Zmiana jest tym bardziej zaskakująca, że na stronie internetowej WUP Andrzej Pruszkowski nadal widnieje jako dyrektor. W jego sekretariacie rano usłyszeliśmy tylko, że połączenie z nim jest niemożliwe. A rzecznik WUP Marek Kuna przekonuje w oficjalnej odpowiedzi, że „dyrektorem WUP w Lublinie jest Pan Andrzej Pruszkowski” i że przebywa on obecnie na zwolnieniu lekarskim.
Nieoficjalnie ustaliliśmy, że zmiana miejsca pracy Pruszkowskiego to oddelegowanie. Bo Wojewódzki Urząd Pracy to instytucja również podległa bezpośrednio marszałkowi Stawiarskiemu.
Dlaczego Pruszkowski został zdegradowany ze stanowiska dyrektora na mało eksponowane stanowisko kierownicze? Jeden z pracowników Urzędu Marszałkowskiego nieoficjalnie podejrzewa, że ma to związek ze zmianą pokoleniową w lubelskim Prawie i Sprawiedliwości. – Kończy się czas Michałkiewicza. Jak jego nie ma, to być może Pruszkowski też już był niepotrzebny w PiS – mówi.

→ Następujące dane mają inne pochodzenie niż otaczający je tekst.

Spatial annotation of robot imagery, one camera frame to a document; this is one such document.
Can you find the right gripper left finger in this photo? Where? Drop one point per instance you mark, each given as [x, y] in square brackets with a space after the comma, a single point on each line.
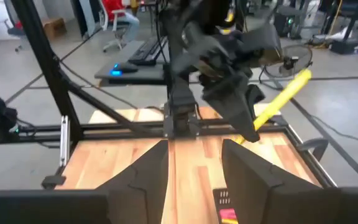
[141, 186]

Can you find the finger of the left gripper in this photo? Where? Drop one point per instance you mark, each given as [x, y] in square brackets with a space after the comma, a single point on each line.
[256, 95]
[232, 105]

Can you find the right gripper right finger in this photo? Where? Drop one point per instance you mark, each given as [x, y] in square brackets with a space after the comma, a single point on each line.
[259, 193]

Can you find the yellow highlighter marker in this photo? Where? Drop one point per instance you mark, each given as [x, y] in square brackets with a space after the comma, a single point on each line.
[230, 221]
[286, 93]

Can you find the pink highlighter marker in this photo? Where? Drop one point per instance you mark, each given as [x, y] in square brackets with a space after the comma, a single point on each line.
[227, 214]

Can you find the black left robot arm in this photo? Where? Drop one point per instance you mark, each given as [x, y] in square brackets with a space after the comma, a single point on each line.
[182, 102]

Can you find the black plastic basket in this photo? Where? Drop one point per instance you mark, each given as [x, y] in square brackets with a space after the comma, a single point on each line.
[221, 199]

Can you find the black keyboard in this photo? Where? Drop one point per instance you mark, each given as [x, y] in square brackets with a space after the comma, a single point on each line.
[148, 51]

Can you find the dark grey side desk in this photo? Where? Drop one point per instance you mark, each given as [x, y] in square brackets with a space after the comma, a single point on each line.
[135, 73]

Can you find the black computer mouse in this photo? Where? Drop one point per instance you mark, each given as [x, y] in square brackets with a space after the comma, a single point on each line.
[124, 68]

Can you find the person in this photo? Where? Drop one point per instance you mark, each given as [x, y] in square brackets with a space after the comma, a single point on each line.
[126, 18]

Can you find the white office chair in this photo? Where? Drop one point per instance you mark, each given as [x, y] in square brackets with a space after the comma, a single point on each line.
[113, 31]

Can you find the cardboard box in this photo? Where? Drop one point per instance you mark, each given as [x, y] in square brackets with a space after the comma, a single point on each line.
[54, 28]

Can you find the black aluminium table frame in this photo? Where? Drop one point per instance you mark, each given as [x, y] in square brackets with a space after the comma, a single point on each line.
[110, 128]

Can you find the black rig upright post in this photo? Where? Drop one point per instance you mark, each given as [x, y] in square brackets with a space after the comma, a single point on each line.
[42, 46]

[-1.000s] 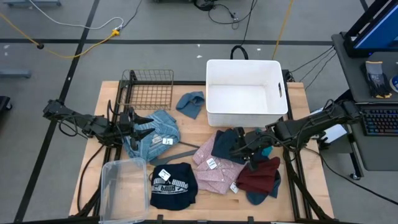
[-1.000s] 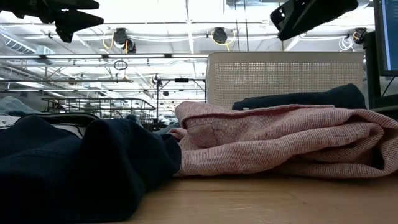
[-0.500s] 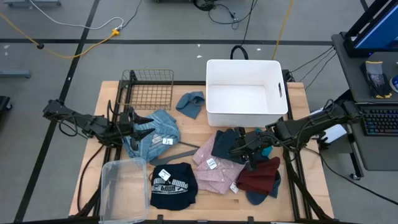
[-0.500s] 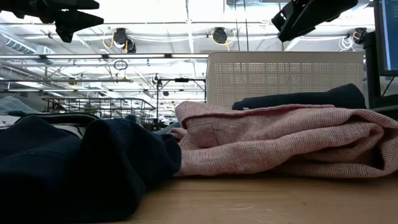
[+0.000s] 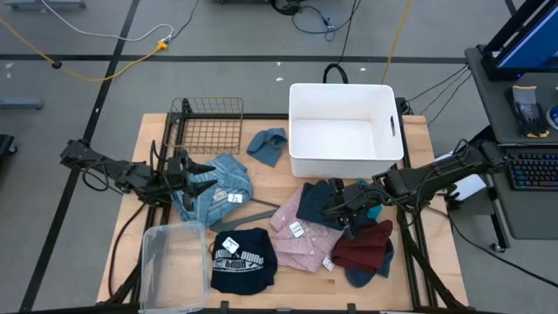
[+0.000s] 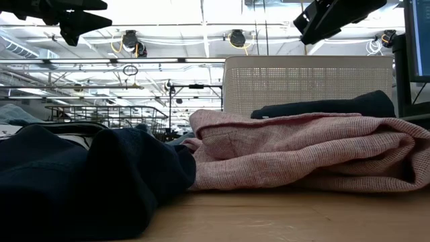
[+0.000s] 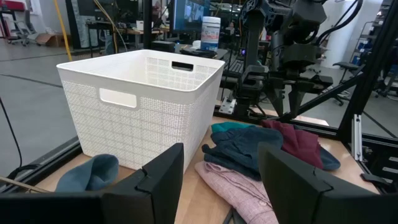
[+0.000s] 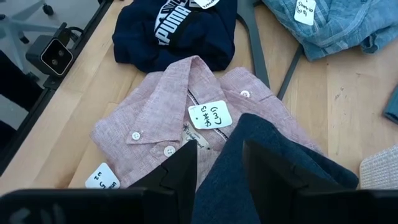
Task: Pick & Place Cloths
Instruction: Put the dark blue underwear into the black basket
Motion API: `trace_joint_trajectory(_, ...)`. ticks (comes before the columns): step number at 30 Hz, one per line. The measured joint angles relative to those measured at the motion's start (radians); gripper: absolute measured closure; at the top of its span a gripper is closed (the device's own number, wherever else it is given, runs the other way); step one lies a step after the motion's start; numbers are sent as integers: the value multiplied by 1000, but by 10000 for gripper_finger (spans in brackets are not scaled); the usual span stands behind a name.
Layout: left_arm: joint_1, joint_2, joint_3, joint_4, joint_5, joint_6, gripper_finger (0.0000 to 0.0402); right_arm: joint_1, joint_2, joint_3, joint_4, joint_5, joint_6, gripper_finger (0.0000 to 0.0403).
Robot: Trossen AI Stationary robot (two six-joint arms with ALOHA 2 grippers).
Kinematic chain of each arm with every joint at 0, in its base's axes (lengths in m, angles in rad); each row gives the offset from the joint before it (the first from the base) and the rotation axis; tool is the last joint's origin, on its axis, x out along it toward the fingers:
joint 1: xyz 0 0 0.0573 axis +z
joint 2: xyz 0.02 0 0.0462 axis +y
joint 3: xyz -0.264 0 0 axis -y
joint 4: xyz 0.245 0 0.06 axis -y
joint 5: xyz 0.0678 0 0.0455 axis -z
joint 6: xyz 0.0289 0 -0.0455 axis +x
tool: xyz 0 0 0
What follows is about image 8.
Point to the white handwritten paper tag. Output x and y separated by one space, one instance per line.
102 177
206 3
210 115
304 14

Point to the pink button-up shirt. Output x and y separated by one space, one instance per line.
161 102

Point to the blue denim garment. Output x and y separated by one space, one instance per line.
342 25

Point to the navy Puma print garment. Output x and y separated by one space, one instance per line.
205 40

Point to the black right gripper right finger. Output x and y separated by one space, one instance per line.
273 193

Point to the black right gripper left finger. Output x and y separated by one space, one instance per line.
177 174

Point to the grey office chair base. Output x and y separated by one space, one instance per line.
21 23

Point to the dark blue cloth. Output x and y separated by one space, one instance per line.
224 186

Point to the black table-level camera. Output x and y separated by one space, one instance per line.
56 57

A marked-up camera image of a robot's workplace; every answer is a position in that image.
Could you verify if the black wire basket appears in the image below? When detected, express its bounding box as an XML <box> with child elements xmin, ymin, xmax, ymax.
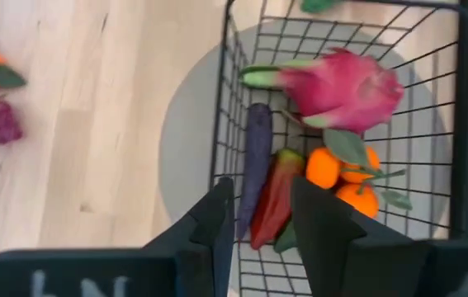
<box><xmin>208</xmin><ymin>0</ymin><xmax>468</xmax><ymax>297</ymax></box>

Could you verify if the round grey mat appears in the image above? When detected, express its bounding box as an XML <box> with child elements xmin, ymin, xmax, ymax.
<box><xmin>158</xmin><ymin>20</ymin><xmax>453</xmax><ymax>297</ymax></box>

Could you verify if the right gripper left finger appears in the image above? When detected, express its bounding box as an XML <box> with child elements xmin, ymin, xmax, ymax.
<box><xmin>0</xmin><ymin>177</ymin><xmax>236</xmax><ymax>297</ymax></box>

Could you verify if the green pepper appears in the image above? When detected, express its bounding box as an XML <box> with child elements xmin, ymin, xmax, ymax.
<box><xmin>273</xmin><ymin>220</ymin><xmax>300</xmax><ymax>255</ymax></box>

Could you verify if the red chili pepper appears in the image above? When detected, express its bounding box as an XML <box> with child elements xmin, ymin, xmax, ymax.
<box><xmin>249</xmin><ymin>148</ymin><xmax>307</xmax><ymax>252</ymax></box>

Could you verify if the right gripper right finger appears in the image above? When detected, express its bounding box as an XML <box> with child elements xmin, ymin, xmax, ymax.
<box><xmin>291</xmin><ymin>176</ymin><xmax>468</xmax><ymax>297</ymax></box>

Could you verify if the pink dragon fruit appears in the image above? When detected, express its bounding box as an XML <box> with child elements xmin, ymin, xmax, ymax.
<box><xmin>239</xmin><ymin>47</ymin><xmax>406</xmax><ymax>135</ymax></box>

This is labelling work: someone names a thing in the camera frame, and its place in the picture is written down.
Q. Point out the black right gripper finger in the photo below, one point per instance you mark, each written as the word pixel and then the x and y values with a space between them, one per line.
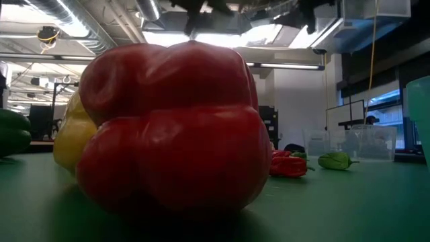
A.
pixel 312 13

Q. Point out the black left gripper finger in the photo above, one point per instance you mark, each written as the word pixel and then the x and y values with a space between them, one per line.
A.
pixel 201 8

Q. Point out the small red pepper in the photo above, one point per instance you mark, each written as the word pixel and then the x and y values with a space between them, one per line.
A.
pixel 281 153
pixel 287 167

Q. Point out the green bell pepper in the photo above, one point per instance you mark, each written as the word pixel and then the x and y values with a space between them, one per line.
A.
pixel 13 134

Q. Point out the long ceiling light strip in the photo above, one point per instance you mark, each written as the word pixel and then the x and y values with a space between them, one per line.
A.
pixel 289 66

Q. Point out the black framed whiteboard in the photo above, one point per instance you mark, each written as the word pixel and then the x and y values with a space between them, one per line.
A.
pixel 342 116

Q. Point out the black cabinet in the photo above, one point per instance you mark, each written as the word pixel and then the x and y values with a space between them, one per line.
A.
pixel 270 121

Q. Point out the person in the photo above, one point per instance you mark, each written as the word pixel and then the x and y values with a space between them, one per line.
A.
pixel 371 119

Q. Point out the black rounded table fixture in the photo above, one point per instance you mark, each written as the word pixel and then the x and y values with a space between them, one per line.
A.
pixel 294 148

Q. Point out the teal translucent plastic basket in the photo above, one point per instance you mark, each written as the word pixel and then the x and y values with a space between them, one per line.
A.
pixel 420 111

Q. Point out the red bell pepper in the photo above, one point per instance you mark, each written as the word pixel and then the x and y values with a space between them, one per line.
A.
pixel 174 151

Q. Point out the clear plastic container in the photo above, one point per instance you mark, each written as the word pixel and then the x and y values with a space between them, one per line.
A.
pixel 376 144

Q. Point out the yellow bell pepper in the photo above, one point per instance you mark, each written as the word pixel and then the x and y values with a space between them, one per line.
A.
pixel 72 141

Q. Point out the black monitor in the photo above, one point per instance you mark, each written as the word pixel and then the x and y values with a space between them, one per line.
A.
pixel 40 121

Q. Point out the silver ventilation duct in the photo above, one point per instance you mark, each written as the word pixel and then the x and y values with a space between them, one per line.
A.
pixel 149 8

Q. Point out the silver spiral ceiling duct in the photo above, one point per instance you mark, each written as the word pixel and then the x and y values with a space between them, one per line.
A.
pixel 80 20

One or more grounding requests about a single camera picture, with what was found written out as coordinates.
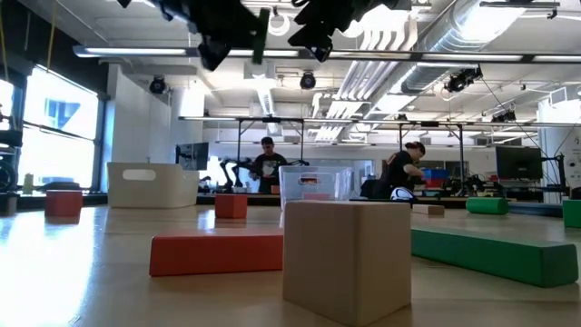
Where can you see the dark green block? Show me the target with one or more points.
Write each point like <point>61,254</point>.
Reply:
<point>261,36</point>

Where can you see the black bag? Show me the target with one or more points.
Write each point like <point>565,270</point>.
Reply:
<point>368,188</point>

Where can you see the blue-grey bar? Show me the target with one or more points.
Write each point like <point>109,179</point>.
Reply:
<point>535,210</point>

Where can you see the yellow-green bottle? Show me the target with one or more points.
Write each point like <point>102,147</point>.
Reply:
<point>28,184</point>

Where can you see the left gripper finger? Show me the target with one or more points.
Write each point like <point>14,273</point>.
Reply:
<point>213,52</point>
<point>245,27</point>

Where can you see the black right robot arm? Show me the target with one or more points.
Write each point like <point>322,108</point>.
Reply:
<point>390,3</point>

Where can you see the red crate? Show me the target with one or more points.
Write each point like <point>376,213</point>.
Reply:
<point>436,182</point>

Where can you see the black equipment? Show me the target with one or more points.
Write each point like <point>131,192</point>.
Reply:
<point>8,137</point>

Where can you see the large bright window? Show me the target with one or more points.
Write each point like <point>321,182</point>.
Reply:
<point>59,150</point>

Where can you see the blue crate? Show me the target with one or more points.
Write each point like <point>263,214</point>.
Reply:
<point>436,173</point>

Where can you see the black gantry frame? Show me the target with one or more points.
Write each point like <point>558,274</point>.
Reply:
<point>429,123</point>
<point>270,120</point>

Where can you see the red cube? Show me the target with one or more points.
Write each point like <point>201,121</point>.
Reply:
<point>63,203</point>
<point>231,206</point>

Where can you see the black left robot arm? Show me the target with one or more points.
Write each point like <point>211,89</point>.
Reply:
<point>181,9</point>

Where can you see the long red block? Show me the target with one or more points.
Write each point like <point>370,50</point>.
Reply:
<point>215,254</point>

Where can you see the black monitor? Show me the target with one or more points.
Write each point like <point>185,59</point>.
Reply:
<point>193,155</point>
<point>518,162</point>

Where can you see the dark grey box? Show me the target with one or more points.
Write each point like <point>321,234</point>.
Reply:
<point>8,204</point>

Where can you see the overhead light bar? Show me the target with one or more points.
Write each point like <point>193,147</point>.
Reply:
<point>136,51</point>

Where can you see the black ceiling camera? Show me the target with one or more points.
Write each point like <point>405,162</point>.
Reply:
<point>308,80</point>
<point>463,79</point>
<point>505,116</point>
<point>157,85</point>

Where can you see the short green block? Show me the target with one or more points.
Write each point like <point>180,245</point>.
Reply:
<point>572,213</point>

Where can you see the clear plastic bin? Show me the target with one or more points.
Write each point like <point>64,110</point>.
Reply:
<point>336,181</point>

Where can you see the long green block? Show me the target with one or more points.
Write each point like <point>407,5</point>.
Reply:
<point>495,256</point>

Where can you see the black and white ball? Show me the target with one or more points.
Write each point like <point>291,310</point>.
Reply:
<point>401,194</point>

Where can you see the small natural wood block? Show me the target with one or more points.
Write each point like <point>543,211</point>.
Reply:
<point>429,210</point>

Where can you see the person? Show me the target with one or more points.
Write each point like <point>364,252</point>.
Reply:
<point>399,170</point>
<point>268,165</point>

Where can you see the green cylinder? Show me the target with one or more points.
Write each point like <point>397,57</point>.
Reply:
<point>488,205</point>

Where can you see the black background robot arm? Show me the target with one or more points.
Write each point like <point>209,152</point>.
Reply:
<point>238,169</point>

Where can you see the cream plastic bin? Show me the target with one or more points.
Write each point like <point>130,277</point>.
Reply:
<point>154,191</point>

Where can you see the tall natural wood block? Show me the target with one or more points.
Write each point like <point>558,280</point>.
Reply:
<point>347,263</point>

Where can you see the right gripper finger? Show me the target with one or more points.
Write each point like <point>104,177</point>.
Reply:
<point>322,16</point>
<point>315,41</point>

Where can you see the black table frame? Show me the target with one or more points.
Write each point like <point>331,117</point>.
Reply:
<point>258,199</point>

Chodzi o Krzysztofa Michałkiewicza, byłego posła PiS i szefa okręgu lubelskiego. W czerwcu nowym pełnomocnikiem struktur partii w Lublinie został radny Piotr Breś. Michałkiewicz przegrał ostatnie wybory do Senatu z Jackiem Burym i jego pozycja w partii znacznie się osłabiła. Niejako na osłodę porażki w 2019 roku został prezesem Państwowego Funduszu Rehabilitacji Osób Niepełnosprawnych, ale jego głos znaczył w partii już znacznie mniej.
Andrzej Pruszkowski jako dyrektor Wojewódzkiego Urzędu Pracy w ubiegłym roku zarobił niewiele ponad 200 tysięcy złotych. To i tak niewiele w porównaniu do zarobków jakie otrzymywał kiedy był wiceprezesem PGE Dystrybucja. W 2017 roku zarobił aż 632 tysiące złotych, co daje średnio blisko 53 tys. złotych miesięcznie. Andrzej Pruszkowski w latach 1998-2006 był prezydentem Lublina.
Pytanie o zmiany zawodowe zadaliśmy też samemu Andrzejowi Pruszkowskiemu. Nie odpowiedział jednak na nasze pytanie.